In the records below, some lines contain the word "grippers". Copy each of them.

▸ Provided material
BEGIN
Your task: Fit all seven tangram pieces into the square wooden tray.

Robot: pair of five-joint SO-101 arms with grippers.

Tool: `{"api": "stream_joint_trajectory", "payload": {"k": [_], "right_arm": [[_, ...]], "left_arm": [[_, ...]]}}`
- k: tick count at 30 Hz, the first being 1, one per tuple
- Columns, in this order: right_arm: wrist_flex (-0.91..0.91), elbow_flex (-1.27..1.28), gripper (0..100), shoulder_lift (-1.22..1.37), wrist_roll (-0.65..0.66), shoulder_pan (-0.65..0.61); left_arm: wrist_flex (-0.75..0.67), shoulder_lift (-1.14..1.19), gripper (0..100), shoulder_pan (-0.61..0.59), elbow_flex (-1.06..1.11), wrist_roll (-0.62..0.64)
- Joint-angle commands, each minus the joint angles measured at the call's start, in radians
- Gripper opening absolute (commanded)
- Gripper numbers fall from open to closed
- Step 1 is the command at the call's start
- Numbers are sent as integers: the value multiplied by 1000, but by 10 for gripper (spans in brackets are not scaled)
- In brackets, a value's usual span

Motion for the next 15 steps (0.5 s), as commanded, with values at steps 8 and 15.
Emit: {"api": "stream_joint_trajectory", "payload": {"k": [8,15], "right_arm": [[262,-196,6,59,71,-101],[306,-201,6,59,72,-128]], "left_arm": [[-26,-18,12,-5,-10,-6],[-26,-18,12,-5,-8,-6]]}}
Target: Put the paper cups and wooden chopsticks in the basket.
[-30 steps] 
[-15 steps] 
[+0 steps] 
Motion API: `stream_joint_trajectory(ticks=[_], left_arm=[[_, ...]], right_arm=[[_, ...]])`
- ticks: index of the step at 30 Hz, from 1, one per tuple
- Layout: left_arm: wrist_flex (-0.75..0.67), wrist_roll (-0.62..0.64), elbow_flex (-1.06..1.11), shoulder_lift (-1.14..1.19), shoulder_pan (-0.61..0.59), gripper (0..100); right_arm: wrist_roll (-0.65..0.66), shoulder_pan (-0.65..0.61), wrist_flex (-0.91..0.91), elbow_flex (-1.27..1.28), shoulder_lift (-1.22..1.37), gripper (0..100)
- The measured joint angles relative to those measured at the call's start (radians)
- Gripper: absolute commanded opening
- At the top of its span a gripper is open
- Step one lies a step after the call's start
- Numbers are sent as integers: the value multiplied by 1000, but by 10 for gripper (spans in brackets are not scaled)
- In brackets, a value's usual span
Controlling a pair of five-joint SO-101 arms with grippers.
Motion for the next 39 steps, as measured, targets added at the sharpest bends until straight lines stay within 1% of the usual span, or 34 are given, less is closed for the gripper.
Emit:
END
▸ Exercise output
Robot: pair of five-joint SO-101 arms with grippers.
Controlling a pair of five-joint SO-101 arms with grippers.

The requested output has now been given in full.